Grief isn’t just about experiencing death, it can be associated with a loss of any kind, being more about how you internalise that loss, which can be part of the ‘grieving’ process.
Grief affects people in different ways, so if you have suffered any form of loss recently or in the past, you may be experiencing a lot of emotions and possibly having trouble managing them. You may also feel as though you have been ‘left behind’ either physically or metaphorically, which can cause feelings of unfairness.
Some of the emotions and feelings associated with grief and loss are shock, anxiety, feeling overwhelmed, experiencing disbelief, anger, experiencing a dull ache inside which you could liken to sadness, numbness, relief and sometimes guilt for feeling relief.
These varied emotions can come in ‘waves’, moving from one feeling to another in quick succession and you may not be able to concentrate or remember what you were meant to be doing.
Although these emotions are part of the natural grieving process, they can be painful and difficult to manage, sometimes causing melancholy and depression, or a feeling of dissociation from those around you and your everyday life.
How you deal with grief can be influenced by your background, culture, age, religion, beliefs and by both your mental and physical health. It can also be affected through how you identify with your family and friends and those closest to you for support.

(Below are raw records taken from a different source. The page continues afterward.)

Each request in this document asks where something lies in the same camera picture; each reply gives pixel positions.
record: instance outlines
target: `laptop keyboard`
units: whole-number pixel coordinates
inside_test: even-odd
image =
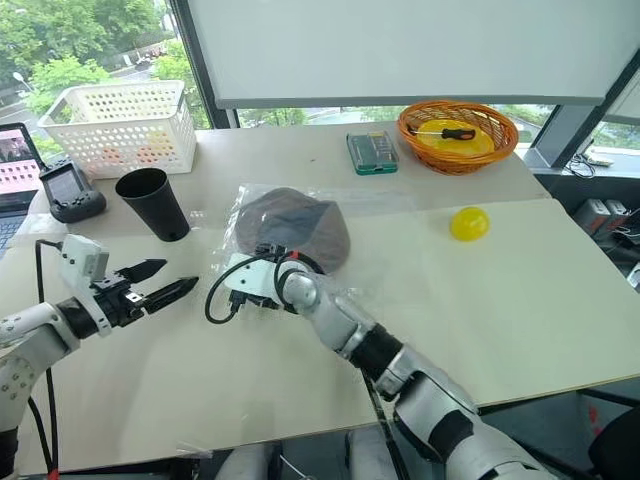
[[[0,218],[0,257],[7,249],[7,242],[15,235],[23,221],[24,217]]]

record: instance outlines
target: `screwdriver handle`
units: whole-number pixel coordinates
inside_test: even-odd
[[[475,130],[465,130],[464,128],[444,128],[442,138],[455,138],[456,140],[473,140],[476,137]]]

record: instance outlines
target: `robotic hand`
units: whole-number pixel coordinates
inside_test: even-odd
[[[248,258],[235,254],[230,266]],[[362,369],[385,400],[397,399],[399,429],[420,453],[446,463],[448,479],[555,478],[507,435],[485,424],[469,395],[443,370],[390,335],[331,279],[293,258],[280,263],[278,269],[257,260],[250,270],[230,273],[225,285],[235,291],[233,298],[238,292],[271,298],[310,320],[322,343]]]
[[[106,273],[109,253],[100,244],[67,235],[61,246],[60,275],[74,297],[52,305],[41,303],[0,317],[0,479],[14,472],[18,425],[38,377],[80,348],[94,333],[108,335],[182,298],[198,277],[182,278],[147,296],[133,292],[160,270],[166,260],[145,260]]]

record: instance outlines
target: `window sill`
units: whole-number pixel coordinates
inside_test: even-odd
[[[595,177],[638,178],[640,179],[640,156],[628,153],[613,153],[613,149],[595,150],[595,153],[613,160],[610,167],[594,165]],[[529,167],[534,175],[573,174],[563,168],[552,168],[535,148],[516,148],[514,153]]]

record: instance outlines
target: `tree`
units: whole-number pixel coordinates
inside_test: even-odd
[[[594,145],[599,147],[640,149],[640,127],[622,123],[601,123],[593,133]]]
[[[238,113],[243,127],[303,125],[307,119],[304,110],[300,108],[251,108],[239,110]]]
[[[66,56],[102,63],[162,33],[152,0],[0,0],[0,12],[0,85]]]
[[[110,49],[116,53],[144,46],[136,44],[138,37],[160,30],[160,21],[150,0],[97,0],[94,13],[110,38]]]
[[[62,147],[56,143],[51,137],[44,137],[38,133],[34,134],[31,139],[38,149],[38,153],[42,160],[46,163],[47,159],[63,153]]]
[[[87,60],[84,64],[75,57],[51,60],[34,67],[31,77],[34,91],[26,97],[25,102],[29,110],[42,115],[65,88],[100,83],[108,78],[109,74],[95,60]]]
[[[31,19],[25,9],[0,0],[0,85],[13,82],[12,73],[27,76],[31,65],[43,50]]]
[[[370,122],[392,122],[398,119],[405,108],[407,107],[359,107],[357,110],[362,112],[363,118]]]
[[[95,0],[19,0],[32,19],[49,58],[95,58],[109,43],[109,36],[95,18]]]
[[[538,127],[542,127],[549,115],[551,114],[551,110],[545,108],[542,105],[490,105],[492,108],[495,108],[503,115],[507,117],[519,119],[527,123],[531,123]]]
[[[169,40],[167,42],[167,55],[156,60],[153,77],[158,80],[183,80],[185,83],[185,98],[196,129],[211,128],[202,105],[200,92],[193,78],[189,59],[179,40]]]

You might experience grief for a short or a long time and you may also feel as though your grief won’t pass, but gradually the intensity of the feelings you experience will begin to subside, sitting less at the forefront of your mind as time goes on.
The meaning this has is that your grief or loss is beginning to find a place to sit quietly (and sometimes noisily) within you, becoming part of you, so that you will slowly be able to continue on with your life, even if it doesn’t feel like that is possible at the moment.
Keeping on breathing and putting one foot in front of the other is a good starting place. Sticking to a routine and keeping things simple can help, as can talking to friends or family. And trying to make sure you eat is also important during a time of loss and when are grieving.
Experiencing grief and loss, and the barrage of emotions that come with it, is hard and means you are human, which also means (and I repeat myself) you will grieve your loss at a pace that suits you.
Giving yourself permission to feel your emotions and allowing yourself to be sad and upset are ways to help yourself heal and are a healthy part of the grieving process.
In some instances being ‘stuck’ in grief through holding intense emotion inside and having an ongoing struggle with loss, can cause you to become unwell disrupt your relationships and cause sleep problems, anxiety and depression.
If you are struggling with expressing your grief or are not sleeping then either medical intervention and a visit to your GP might be advisable or visiting a counsellor to talk through what you’re experiencing may help.